Vector data¶

CrateDB natively supports vector embeddings for efficient similarity search using k-nearest neighbour (kNN) algorithms. This makes it a powerful engine for building AI-powered applications involving semantic search, recommendations, anomaly detection, and multimodal analytics, all in the simplicity of SQL.

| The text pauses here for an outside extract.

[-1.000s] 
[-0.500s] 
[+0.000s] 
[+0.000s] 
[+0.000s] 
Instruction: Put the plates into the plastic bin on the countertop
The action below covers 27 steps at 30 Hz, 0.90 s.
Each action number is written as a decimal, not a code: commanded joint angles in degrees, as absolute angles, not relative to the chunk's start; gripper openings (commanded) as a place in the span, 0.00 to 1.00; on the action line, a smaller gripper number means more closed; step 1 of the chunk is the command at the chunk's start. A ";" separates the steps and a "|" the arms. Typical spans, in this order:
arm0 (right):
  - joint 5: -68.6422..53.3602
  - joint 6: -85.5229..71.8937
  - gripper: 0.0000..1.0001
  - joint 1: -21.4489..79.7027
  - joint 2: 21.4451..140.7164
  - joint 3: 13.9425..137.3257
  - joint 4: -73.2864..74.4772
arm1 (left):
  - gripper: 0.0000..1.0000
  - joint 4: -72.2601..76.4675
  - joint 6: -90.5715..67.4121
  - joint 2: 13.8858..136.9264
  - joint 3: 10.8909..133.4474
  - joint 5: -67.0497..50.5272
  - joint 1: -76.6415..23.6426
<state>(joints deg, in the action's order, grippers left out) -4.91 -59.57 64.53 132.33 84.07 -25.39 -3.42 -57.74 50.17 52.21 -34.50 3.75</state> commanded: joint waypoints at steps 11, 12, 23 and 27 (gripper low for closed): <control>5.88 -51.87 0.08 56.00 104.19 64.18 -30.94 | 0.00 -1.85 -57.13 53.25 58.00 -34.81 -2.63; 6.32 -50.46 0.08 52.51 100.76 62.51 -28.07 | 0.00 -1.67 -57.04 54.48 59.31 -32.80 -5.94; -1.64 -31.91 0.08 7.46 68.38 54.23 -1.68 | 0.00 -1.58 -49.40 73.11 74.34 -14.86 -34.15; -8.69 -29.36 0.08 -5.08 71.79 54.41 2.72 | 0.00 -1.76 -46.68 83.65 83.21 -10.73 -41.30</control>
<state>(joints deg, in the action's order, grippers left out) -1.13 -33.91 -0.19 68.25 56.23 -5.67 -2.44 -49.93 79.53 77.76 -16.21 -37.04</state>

Whether you’re working with text, images, sensor data, or any domain represented as high-dimensional embeddings, CrateDB enables real-time vector search at scale, in combination with other data types like full-text, geospatial, and time-series.

Data Type: FLOAT_VECTOR¶

CrateDB has a native FLOAT_VECTOR type type with the following key characteristics:

Fixed-length float arrays (1-2048 dimensions)
Backed by Lucene’s HNSW approximate nearest neighbor (ANN) search
Similarity and scoring exposed via KNN_MATCH and VECTOR_SIMILARITY.

Example: Define a Table with Vector Embeddings

CREATE TABLE documents (
  title TEXT,
  content TEXT,
  embedding FLOAT_VECTOR(3)
);

FLOAT_VECTOR(3) declares a vector column with 3 floats.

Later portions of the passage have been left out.